- Makes the saline water suitable for irrigation.
- It removes all existing deposits of salt in the irrigation network.
- Dissolves the salt crust generated in the soil around the plant.
- Converts the hard ground frothy.
- It increases the degree of evapotranspiration.
- Removes waste from fertilizers and other elements that are bounded by the salts.
- Succeeds in opening the mouth and rooting of capillary vessels.
- Prevents soil saturation.
- Prevents the creation of the slot on the ground forming air, especially in clay soils.
- Prevents excessive water use.
- Prevents excessive use of fertilizers.
- Speeds the development of the plant.
- Allows the retention and accumulation of salts in the soil, the salts are dissolved in size from 2 to 4 microns (a micron is a millimeter of a millimeter) in order to continue to progress in the subsoil without being bonded to other elements.
- Increases the degree of solubility of the fertilizer.
- Increases the fruiting of the crop to the maximum.
- Increases the quality of fruit.
- Prevents from the creation of algae and fungi, which require substrate of salt to grow.
- Removes old algae and fungi due to the decomposition of salts.
- Develops the plants much better than fresh water.
- Increases the brix content and starch.
- It allows the creation of burnt edges on leaves of the plant.
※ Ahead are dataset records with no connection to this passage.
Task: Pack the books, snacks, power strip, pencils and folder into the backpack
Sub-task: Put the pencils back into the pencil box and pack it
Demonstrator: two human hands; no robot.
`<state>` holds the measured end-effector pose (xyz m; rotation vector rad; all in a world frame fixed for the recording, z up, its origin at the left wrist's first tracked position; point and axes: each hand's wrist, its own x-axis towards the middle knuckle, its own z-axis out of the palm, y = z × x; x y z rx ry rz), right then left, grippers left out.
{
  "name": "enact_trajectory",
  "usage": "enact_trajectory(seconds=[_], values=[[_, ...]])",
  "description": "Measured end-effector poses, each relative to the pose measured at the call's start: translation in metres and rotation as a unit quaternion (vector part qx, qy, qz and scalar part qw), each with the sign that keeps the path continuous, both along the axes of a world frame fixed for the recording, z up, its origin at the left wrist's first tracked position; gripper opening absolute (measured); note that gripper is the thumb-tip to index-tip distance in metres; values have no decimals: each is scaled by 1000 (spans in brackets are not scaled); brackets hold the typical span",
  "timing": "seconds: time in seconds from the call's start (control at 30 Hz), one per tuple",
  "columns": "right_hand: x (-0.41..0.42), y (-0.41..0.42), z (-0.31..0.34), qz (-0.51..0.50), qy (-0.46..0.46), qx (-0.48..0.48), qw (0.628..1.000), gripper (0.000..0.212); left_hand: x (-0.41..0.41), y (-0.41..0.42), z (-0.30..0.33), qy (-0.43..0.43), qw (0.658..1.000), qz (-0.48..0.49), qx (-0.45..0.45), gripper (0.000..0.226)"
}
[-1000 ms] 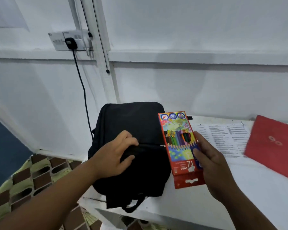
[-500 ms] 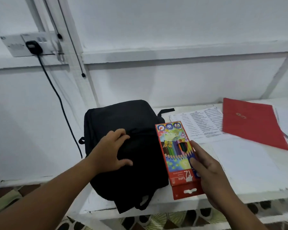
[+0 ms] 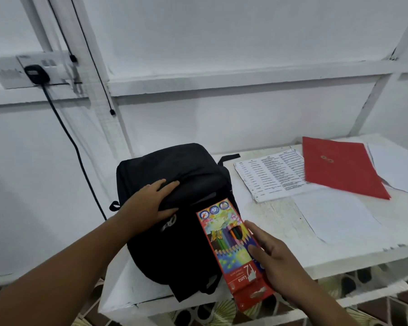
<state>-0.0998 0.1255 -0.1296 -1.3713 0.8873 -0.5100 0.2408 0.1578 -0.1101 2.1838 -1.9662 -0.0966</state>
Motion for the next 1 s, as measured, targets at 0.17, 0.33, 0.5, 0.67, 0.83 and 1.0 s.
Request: enact_trajectory(seconds=[0.17,0.33,0.5,0.67,0.83,1.0], values=[[23,-4,2,39,13,-8,999,46,6,-10,39,3,1000,-13,-29,61],[51,-18,6,80,3,-20,997,43,13,-20,71,31,995,0,-90,50],[83,-42,3,93,-15,-24,995,45,16,-28,89,52,997,7,-62,50],[116,-65,-3,123,-17,0,992,39,20,-32,93,92,995,9,-30,51],[153,-87,-18,75,-32,-3,997,32,20,-32,92,117,993,19,-26,54],[188,-99,-38,-34,-31,-12,999,16,22,-32,92,141,989,29,-28,55]])
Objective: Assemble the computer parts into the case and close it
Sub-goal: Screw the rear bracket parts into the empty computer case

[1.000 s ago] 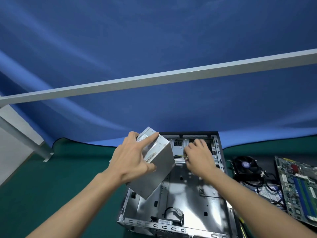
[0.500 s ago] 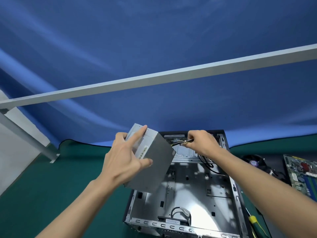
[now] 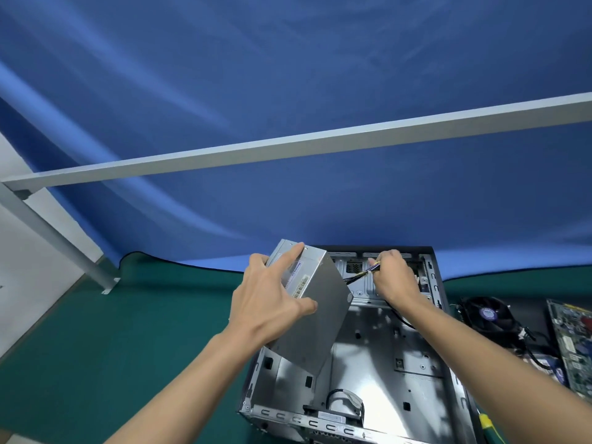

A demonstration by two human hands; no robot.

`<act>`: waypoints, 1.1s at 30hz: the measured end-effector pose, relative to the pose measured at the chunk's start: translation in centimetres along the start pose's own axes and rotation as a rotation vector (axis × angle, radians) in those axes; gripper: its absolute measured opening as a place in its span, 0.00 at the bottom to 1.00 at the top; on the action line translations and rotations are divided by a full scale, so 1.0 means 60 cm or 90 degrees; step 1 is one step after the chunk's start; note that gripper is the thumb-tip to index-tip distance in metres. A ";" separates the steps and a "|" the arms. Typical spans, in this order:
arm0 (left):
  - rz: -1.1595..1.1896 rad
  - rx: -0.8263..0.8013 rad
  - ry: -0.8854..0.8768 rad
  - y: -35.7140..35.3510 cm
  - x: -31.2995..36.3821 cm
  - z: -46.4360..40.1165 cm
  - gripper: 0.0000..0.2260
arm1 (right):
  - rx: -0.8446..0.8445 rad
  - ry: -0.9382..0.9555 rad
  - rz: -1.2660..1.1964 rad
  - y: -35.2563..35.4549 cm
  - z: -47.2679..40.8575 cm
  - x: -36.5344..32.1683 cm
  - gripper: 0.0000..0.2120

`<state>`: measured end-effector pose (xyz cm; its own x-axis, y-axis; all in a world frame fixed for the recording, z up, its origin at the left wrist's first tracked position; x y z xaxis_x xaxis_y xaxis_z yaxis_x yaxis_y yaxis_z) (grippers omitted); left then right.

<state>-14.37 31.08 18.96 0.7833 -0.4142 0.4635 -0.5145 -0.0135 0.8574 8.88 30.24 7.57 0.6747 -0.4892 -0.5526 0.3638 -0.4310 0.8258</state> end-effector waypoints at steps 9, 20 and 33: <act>-0.020 -0.041 0.008 -0.027 -0.017 -0.002 0.39 | 0.157 0.337 0.173 0.043 0.023 -0.013 0.10; -0.162 -0.021 0.009 -0.035 -0.015 -0.010 0.39 | -0.053 0.345 0.352 0.050 0.042 -0.070 0.10; -0.340 -0.035 -0.021 -0.084 -0.008 0.008 0.33 | -0.391 0.165 0.105 -0.006 0.087 -0.058 0.15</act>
<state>-12.34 30.91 14.31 0.9192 -0.3910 -0.0468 -0.0277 -0.1827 0.9828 3.07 28.13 8.61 0.8561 -0.2819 -0.4331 0.4905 0.1794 0.8528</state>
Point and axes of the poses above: each hand's wrist, its own z-axis away from the middle knuckle, its own y-axis out of the back of the hand, x = y × z, the point moved 4 cm from there along -z, towards the middle knuckle, and after that the axes turned 10 degrees about x, right-handed, at the moved point
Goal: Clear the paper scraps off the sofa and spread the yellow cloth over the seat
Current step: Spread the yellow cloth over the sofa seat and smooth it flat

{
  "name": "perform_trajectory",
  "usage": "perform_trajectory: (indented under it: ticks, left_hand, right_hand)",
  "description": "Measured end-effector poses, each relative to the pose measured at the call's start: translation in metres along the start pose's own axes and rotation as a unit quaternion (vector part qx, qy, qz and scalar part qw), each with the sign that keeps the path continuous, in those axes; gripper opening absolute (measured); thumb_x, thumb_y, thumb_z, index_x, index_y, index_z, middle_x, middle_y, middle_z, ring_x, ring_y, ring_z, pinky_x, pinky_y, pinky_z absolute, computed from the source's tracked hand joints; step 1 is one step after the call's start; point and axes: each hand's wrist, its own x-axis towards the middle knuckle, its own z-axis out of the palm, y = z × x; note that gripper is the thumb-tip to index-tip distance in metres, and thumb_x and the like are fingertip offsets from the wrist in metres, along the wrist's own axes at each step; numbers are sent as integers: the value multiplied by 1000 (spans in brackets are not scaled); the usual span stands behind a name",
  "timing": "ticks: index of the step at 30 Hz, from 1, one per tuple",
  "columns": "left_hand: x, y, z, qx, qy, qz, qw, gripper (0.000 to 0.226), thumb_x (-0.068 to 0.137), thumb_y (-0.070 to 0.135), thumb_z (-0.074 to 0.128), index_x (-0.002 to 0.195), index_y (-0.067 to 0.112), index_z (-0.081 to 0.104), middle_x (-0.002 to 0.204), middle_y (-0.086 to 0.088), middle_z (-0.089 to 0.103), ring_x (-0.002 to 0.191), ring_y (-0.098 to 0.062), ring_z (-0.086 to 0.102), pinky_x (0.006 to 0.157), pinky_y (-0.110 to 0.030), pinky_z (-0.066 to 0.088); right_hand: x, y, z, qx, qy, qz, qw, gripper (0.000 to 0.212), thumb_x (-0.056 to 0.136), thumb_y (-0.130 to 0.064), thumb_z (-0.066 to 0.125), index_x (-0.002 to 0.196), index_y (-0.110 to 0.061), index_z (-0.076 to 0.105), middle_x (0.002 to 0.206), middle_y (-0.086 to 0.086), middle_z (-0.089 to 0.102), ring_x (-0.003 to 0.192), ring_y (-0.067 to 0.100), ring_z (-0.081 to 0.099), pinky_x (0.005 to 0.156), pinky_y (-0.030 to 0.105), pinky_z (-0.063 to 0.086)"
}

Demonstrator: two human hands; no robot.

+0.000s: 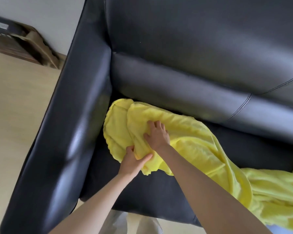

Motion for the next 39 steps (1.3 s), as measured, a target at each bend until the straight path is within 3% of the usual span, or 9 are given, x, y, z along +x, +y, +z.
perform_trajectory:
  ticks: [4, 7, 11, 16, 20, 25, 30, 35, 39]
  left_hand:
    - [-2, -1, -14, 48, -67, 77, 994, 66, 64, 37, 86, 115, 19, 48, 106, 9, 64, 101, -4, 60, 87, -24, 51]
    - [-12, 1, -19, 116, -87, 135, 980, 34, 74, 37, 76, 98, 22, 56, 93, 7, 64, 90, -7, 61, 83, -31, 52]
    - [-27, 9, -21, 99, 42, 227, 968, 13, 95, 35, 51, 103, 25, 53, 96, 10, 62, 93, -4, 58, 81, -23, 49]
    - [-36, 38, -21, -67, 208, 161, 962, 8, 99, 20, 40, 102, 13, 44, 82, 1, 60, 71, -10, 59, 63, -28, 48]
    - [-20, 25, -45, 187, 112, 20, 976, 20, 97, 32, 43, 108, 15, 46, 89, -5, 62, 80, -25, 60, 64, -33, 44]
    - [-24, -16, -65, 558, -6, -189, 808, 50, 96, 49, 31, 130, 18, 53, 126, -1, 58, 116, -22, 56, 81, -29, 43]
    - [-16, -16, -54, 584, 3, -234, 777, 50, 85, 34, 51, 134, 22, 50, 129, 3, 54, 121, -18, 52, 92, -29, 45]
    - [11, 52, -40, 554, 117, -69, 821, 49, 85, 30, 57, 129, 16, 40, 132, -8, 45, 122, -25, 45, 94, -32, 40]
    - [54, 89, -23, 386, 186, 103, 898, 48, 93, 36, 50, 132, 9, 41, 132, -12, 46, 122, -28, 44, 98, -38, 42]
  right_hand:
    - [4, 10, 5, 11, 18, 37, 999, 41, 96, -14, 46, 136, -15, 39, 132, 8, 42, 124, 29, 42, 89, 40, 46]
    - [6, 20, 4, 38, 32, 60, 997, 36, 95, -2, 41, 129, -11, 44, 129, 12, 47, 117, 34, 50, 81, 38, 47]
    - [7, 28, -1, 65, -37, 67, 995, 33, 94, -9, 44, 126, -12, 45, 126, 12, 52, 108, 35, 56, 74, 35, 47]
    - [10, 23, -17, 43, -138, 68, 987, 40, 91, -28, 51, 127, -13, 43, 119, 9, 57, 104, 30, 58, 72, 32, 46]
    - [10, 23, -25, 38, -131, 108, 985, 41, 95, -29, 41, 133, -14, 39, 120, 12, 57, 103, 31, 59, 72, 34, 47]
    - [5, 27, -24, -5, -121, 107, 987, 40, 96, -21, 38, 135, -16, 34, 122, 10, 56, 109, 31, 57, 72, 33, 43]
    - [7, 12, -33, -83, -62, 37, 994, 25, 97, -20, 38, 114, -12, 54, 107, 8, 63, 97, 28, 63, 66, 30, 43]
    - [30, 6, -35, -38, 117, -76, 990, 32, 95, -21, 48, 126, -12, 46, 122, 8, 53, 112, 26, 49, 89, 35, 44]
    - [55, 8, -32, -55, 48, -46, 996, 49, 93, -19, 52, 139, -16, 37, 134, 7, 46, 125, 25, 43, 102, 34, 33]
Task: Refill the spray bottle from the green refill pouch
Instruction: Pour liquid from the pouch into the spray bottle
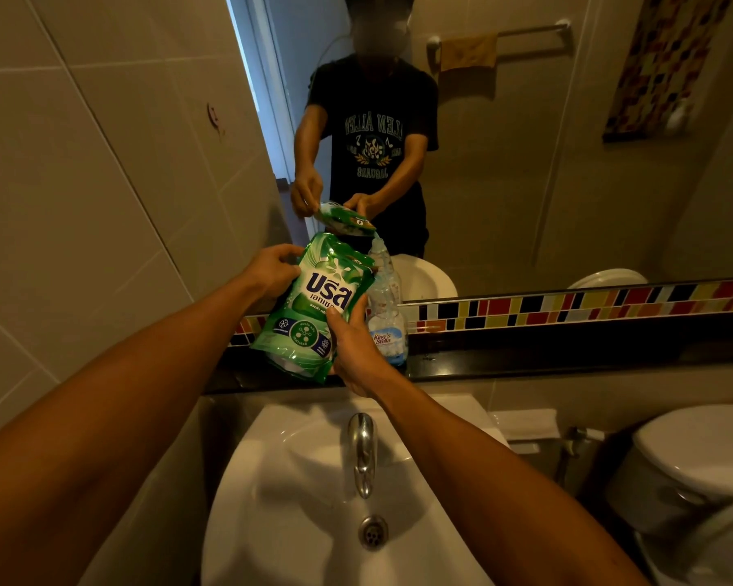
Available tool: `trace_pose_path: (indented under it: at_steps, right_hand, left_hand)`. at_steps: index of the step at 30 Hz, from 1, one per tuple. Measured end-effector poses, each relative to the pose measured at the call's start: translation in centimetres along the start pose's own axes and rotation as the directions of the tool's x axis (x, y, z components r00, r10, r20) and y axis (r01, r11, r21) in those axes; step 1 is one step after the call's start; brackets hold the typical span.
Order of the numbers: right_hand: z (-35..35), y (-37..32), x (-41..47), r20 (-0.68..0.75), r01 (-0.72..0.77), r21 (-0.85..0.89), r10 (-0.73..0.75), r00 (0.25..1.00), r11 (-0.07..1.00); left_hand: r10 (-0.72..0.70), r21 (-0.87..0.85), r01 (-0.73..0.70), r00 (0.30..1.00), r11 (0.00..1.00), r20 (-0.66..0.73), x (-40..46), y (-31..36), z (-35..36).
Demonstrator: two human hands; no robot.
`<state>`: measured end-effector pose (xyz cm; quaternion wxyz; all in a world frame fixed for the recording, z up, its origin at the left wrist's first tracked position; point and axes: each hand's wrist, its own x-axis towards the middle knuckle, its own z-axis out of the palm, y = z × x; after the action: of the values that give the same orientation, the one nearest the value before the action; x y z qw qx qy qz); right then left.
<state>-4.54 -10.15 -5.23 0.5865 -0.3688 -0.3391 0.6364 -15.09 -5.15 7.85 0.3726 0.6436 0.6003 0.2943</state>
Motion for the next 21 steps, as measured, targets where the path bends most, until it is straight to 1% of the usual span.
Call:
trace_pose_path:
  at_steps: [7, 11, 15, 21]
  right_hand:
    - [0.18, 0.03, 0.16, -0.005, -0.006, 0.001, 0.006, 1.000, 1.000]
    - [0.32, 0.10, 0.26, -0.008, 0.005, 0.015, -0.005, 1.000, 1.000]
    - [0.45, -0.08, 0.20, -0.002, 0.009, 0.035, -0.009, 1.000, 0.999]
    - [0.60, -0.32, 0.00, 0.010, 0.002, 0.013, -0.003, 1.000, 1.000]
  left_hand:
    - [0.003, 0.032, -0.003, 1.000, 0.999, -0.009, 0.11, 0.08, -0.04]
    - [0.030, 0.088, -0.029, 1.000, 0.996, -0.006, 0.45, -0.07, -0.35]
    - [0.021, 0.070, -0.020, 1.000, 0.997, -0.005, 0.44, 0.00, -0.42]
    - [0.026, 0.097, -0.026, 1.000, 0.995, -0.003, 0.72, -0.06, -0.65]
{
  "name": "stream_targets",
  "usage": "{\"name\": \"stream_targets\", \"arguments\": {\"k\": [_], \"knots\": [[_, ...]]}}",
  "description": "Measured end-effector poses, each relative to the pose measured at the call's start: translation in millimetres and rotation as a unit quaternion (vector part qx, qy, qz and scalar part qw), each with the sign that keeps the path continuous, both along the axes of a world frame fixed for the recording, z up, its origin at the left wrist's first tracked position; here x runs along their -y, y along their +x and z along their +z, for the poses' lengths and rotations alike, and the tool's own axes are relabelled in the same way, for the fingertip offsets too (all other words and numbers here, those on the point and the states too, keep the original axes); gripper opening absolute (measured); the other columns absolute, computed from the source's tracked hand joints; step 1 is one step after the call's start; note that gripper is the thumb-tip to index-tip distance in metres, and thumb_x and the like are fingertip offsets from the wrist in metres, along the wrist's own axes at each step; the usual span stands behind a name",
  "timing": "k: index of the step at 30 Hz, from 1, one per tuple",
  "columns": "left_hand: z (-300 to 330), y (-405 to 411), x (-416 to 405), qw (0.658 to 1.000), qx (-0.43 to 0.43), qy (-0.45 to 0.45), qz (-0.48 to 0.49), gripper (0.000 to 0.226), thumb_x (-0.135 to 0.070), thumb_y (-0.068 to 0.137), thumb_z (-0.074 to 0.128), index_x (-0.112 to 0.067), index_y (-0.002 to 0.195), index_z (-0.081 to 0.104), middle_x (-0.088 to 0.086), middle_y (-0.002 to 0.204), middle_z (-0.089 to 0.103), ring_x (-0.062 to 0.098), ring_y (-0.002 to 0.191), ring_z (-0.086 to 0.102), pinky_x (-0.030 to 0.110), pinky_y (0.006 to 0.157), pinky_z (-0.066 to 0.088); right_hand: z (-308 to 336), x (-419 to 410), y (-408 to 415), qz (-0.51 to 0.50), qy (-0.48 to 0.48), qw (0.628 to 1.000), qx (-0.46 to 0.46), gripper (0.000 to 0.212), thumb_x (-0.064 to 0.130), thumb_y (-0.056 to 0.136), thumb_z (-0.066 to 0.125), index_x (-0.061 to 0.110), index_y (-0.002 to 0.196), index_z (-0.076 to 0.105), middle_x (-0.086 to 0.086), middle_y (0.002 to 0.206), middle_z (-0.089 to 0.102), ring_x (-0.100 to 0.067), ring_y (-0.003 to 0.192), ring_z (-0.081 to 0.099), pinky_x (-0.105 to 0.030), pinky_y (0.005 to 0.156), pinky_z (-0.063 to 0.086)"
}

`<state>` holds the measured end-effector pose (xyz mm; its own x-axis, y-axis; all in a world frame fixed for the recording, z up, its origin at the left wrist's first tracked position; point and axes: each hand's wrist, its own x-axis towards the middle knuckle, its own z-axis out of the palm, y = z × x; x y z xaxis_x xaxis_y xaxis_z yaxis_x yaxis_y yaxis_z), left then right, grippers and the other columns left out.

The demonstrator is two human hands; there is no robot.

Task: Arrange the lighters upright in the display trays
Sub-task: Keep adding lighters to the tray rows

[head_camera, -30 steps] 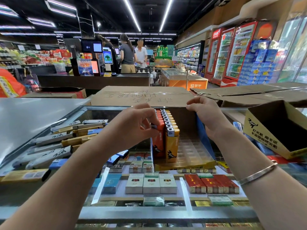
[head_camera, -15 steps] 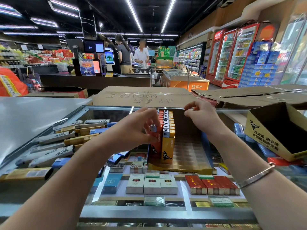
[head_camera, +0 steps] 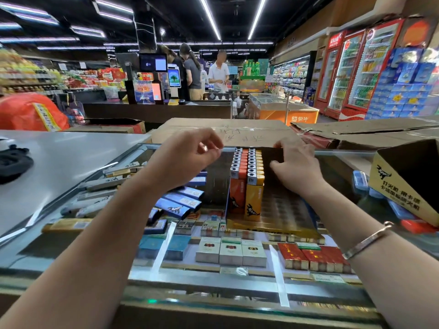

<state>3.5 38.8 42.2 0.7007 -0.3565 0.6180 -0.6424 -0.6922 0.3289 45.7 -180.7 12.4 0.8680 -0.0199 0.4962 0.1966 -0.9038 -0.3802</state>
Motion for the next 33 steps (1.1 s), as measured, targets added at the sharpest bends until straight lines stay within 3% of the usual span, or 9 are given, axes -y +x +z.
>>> {"name": "stream_targets", "arguments": {"k": [6,9,13,16,20,24,28,31,33], "knots": [[7.0,-23.8,-19.3,0.997,0.001,0.080,0.009,0.033,0.007,0.082,0.057,-0.018,0.100,0.067,-0.014,0.085,0.061,-0.007,0.082,0.058,0.009,0.076,0.048,2.1,-0.8,-1.6,-0.002,0.001,1.000,-0.003,0.038,0.021,0.086,0.056,0.012,0.122,0.049,-0.013,0.125,0.049,-0.033,0.118,0.039,-0.046,0.091,0.040],[0.3,-33.6,-34.5,0.979,-0.103,0.162,0.067,0.048,0.009,0.078,0.054,-0.028,0.107,0.065,-0.014,0.101,0.061,-0.001,0.098,0.055,0.020,0.087,0.045,2.6,-2.0,-2.9,0.002,0.019,1.000,-0.005,0.037,0.020,0.085,0.056,0.011,0.121,0.050,-0.014,0.125,0.050,-0.033,0.117,0.039,-0.045,0.091,0.039],[-11.2,-39.8,-43.3,0.910,-0.242,0.307,0.137,0.061,-0.003,0.078,0.055,-0.033,0.131,0.047,-0.011,0.136,0.046,0.013,0.121,0.043,0.033,0.097,0.040,2.5,-1.7,-4.7,0.007,0.032,0.999,-0.006,0.038,0.019,0.085,0.055,0.011,0.122,0.051,-0.014,0.125,0.050,-0.034,0.119,0.039,-0.045,0.092,0.037],[-13.3,-40.9,-45.4,0.875,-0.330,0.324,0.145,0.070,-0.012,0.081,0.059,-0.037,0.140,0.032,-0.008,0.147,0.033,0.015,0.129,0.036,0.036,0.103,0.038,2.3,-0.9,-5.4,0.012,0.041,0.999,-0.001,0.037,0.018,0.086,0.055,0.011,0.121,0.052,-0.015,0.125,0.051,-0.034,0.119,0.039,-0.043,0.091,0.037],[-5.1,-47.5,-59.7,0.865,-0.381,0.301,0.125,0.078,-0.019,0.077,0.064,-0.042,0.141,0.025,-0.014,0.152,0.021,0.010,0.136,0.025,0.037,0.111,0.026,1.7,-0.3,-3.0,0.014,0.044,0.999,0.001,0.037,0.017,0.085,0.055,0.010,0.122,0.052,-0.015,0.125,0.051,-0.034,0.119,0.039,-0.041,0.090,0.037],[-15.9,-56.0,-79.5,0.844,-0.375,0.349,0.160,0.075,-0.023,0.079,0.063,-0.040,0.141,0.024,-0.014,0.150,0.023,0.011,0.132,0.029,0.035,0.110,0.029,0.6,0.3,0.2,0.017,0.052,0.999,0.000,0.037,0.017,0.085,0.055,0.010,0.121,0.052,-0.014,0.125,0.052,-0.034,0.118,0.039,-0.040,0.087,0.036],[-38.9,-57.1,-86.7,0.898,-0.256,0.308,0.183,0.052,-0.023,0.085,0.060,-0.035,0.131,0.039,-0.017,0.133,0.041,0.006,0.111,0.046,0.028,0.094,0.041,-1.1,1.5,1.9,0.022,0.057,0.998,0.001,0.037,0.016,0.085,0.055,0.011,0.122,0.052,-0.014,0.125,0.051,-0.035,0.119,0.038,-0.038,0.084,0.034],[-54.3,-51.8,-87.1,0.934,-0.144,0.268,0.186,0.042,-0.020,0.084,0.059,-0.034,0.122,0.048,-0.016,0.122,0.049,0.004,0.092,0.048,0.020,0.075,0.038,-1.3,1.5,2.4,0.021,0.057,0.998,0.000,0.038,0.017,0.085,0.056,0.012,0.122,0.052,-0.014,0.126,0.052,-0.035,0.120,0.037,-0.039,0.084,0.033],[-61.6,-46.4,-85.9,0.948,-0.107,0.243,0.178,0.037,-0.020,0.085,0.060,-0.030,0.119,0.052,-0.012,0.117,0.052,0.003,0.086,0.045,0.018,0.071,0.035,-0.9,1.2,2.3,0.018,0.058,0.998,-0.001,0.038,0.017,0.085,0.056,0.012,0.122,0.052,-0.014,0.126,0.051,-0.035,0.120,0.037,-0.040,0.087,0.034]]}}
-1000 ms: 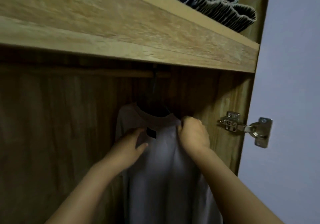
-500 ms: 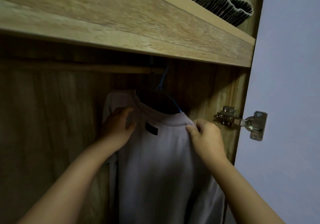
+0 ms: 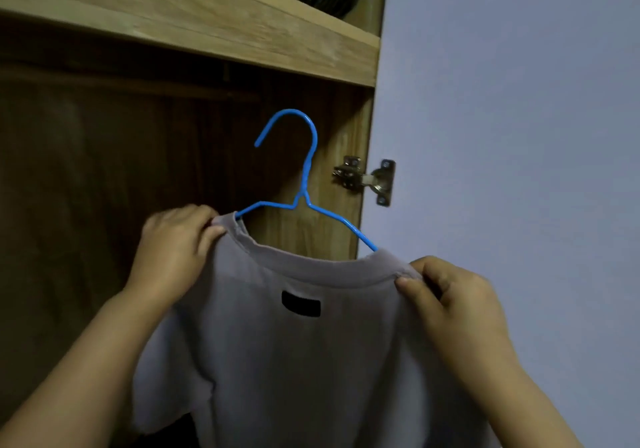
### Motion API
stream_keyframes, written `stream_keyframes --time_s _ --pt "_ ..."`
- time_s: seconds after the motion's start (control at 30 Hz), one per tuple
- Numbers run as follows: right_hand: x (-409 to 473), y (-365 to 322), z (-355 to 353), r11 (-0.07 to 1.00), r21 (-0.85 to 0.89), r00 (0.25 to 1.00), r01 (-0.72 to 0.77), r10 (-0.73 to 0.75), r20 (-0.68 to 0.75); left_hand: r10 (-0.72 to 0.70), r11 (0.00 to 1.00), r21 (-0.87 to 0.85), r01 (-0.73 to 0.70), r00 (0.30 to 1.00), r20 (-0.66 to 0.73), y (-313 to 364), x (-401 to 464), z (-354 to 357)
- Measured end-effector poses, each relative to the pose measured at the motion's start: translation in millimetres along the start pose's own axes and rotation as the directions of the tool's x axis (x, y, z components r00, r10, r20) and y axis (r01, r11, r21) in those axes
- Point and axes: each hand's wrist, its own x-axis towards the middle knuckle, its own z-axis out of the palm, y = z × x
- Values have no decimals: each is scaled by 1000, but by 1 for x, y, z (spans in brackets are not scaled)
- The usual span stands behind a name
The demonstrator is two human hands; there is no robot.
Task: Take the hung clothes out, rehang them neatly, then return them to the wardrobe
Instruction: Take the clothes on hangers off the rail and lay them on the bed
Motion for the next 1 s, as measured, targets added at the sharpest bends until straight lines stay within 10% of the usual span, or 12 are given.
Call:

- Increases the preserving time of the fruit after cutting them.
All natural substances are soluble in water except calcium ions, which when heated and in particular over 65 degrees Celsius is transformed into calcium carbonate. The removal of calcium carbonate deposits can be done with strong acids (e.g. hydrochloric acid).
Another negative attribute with the calcium crystalization is the fact that they commit all others substances and most importantly nutrient ingredients, which are essential for the plant growth.